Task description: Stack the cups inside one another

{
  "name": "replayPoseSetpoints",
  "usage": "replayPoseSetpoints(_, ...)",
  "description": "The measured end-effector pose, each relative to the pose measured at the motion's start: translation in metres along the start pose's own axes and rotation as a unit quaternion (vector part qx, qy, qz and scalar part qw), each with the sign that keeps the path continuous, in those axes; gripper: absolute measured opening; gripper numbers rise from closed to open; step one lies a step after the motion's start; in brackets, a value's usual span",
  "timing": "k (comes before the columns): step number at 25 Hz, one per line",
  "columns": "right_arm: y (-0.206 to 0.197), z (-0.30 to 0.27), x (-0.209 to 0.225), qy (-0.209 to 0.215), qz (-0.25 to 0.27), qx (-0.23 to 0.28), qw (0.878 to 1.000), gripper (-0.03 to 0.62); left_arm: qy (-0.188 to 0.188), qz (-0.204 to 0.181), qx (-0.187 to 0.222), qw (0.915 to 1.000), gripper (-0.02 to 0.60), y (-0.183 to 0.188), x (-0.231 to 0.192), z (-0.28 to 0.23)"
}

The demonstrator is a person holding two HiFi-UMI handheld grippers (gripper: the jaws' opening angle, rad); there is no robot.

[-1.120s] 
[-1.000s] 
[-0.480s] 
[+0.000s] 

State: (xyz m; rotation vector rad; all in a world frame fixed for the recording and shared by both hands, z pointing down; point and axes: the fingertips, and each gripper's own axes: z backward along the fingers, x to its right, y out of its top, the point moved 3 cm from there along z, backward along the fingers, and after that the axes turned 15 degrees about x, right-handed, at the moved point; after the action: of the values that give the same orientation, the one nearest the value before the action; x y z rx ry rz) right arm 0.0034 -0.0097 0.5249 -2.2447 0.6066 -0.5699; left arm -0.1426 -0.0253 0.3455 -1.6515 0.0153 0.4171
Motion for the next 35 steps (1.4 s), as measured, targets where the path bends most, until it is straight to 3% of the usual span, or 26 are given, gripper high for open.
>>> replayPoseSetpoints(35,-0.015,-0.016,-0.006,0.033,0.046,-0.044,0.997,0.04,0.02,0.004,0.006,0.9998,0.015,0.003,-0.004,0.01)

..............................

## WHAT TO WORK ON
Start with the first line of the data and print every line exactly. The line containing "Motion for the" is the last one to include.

## THE ANSWER
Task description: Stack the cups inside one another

{
  "name": "replayPoseSetpoints",
  "usage": "replayPoseSetpoints(_, ...)",
  "description": "The measured end-effector pose, each relative to the pose measured at the motion's start: translation in metres along the start pose's own axes and rotation as a unit quaternion (vector part qx, qy, qz and scalar part qw), each with the sign that keeps the path continuous, in those axes; gripper: absolute measured opening; gripper numbers rise from closed to open; step one lies a step after the motion's start; in brackets, a value's usual span",
  "timing": "k (comes before the columns): step number at 25 Hz, one per line",
  "columns": "right_arm: y (-0.206 to 0.197), z (-0.30 to 0.27), x (-0.209 to 0.225), qy (-0.209 to 0.215), qz (-0.25 to 0.27), qx (-0.23 to 0.28), qw (0.878 to 1.000), gripper (-0.03 to 0.62); left_arm: qy (-0.188 to 0.188), qz (-0.204 to 0.181), qx (-0.187 to 0.222), qw (0.915 to 1.000), gripper (-0.02 to 0.60), y (-0.183 to 0.188), x (-0.231 to 0.192), z (-0.28 to 0.23)"
}

The demonstrator is a person holding two HiFi-UMI handheld grippers (gripper: the jaws' opening angle, rad); there is no robot.

[-1.120s] 
[-1.000s] 
[-0.480s] 
[+0.000s] 

State: (xyz m; rotation vector rad; all in a world frame fixed for the recording and shared by both hands, z pointing down; point and axes: the fingertips, and each gripper's own axes: z backward along the fingers, x to its right, y out of its top, the point moved 3 cm from there along z, backward along the fingers, and after that the axes turned 15 degrees about x, right-handed, at the moved point; after the action: of the values that give the same orientation, the one nearest the value before the action; x y z rx ry rz) right arm 0.0034 -0.0097 0.5249 -2.2447 0.6066 -0.5699; left arm -0.1426 -0.0253 0.3455 -1.6515 0.0153 0.4171
Motion for the next 35 steps (1.4 s), as measured, targets where the path bends most, until it is straight to 3% of the usual span, or 26 are given, gripper high for open.

What the exercise asked for has been given in full.